As I’ve been organizing a bit these last few weeks, I have added a question that makes a real difference in how I view my possessions. I started asking “Could this bring joy to someone else?”
Somehow, in flipping the scenario to not be about what I want and need for comfort in my life, but about what someone else might want or need, all of that extra stuff around feels like gifts that can bless the lives of others. I start to lose the fear of not having everything I want by recognizing that I have such an abundance in my life, I am happy for the chance to share. I see my seldom-noticed items as things that I’m not on the fence about parting with–maybe because they were expensive or I assign them a more valuable status–but see them as things that I’m glad to give away to be found by whomever needs them next. Also, I’ve begun to see the things I do keep with gratitude. I have so much!
Acquiring and maintaining a perspective of abundance rather than scarcity has been a key principle to finding happiness and contentment in my life. Dave and I try hard to focus on what we have rather than what we lack, and feel surrounded and supported by our many blessings. In a favorite talk I heard last year, this quote stood out clearly, “There is no end to what the world has to offer, so it is critical that we learn to recognize when we have enough.” Abundance as an attitude means recognizing that we will always have enough, and living in gratitude.
My perspective has also been broadened by listening to Bea Johnson talk about her Zero Waste Lifestyle on The Lively Show podcast. Something that stood out as she shared her story was how donating unused items supported the secondhand market for those who both need and choose to buy secondhand and used goods. Not only does choosing to give things away lighten our loads and create space in our lives, it also can sustain and bless the lives of others.
Seeing with fresh eyes and a new perspective has added joy to the process of sorting and bagging. Sentimental items like my kids clothes– especially handmade– feel like fun treasures to send off to someone new. Toys that my kids don’t use will bring happiness to other kids, and the parents who find them tucked on the thrift store shelves.
I tend to also look at clothing not as clothing, but as fabric. That idea causes me to hoard baskets and boxes of unused clothes in case I happen to someday need that exact print to make into something new. I love the theory of reuse and refashion, but the reality is that I seldom actually remember to dig through my refashion bins when I’m making a new project, and the ready made clothing will do someone else much more good on their bodies than it does me in my boxes.
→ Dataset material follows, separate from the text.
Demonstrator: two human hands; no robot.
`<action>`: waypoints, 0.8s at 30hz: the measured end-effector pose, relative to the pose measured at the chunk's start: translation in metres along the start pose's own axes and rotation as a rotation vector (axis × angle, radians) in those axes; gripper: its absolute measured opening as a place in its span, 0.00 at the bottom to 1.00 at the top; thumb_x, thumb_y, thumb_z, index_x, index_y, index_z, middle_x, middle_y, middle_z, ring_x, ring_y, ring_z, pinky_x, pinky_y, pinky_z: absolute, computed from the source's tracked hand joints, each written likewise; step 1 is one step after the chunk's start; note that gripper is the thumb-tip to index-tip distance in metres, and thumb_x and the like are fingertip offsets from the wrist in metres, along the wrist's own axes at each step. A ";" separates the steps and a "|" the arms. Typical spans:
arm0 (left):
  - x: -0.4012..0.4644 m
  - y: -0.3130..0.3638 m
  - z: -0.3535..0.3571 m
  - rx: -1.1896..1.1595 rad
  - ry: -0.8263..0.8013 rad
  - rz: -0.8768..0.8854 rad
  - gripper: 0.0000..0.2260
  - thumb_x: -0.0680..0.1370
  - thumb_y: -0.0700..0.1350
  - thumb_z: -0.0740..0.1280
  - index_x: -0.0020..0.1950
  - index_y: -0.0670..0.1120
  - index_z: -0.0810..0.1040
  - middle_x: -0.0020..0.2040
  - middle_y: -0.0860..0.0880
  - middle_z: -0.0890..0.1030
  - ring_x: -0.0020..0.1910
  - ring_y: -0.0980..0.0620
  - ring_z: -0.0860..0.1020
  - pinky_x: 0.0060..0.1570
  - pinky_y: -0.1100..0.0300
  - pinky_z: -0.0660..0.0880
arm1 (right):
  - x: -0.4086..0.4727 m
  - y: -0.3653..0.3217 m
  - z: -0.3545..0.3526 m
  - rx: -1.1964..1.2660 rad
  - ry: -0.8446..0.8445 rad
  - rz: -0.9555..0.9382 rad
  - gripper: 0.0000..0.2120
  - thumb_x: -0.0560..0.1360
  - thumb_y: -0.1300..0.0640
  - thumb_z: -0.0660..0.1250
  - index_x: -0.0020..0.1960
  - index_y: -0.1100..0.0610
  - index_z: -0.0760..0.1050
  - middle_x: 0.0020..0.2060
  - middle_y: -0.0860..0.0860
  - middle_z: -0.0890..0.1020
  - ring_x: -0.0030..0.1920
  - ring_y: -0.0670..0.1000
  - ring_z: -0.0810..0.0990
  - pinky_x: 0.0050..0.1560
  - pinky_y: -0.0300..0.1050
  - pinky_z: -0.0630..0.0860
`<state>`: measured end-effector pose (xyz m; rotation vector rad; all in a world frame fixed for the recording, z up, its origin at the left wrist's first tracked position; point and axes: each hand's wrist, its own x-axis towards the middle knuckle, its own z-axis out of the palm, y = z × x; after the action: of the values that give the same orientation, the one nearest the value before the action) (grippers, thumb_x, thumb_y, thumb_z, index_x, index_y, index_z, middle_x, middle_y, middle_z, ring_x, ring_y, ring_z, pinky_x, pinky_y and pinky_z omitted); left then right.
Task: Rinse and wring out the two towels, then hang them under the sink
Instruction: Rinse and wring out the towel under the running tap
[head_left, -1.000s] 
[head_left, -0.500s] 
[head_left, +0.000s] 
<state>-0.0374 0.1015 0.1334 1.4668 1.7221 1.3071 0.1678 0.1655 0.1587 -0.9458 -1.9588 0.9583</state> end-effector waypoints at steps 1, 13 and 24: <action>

I’ve gathered five bags to donate this week, and after I coordinate my schedule with Dave’s to attack his closet, I imagine we’ll have a couple more. Not just full of things we don’t want anymore, but of items that we’re glad to give.
I love the Glad to Give campaign launched by Glad bags to support people us in our organizing and donation efforts, and was happy to partner with them in creating this post. It was the phrase “Glad to Give” that made such an impact on how I think about donation, and I appreciate the way Glad not only offers help finding local charities but also arranges a pick up of the items.
Look around your own life and home. What are you glad to give?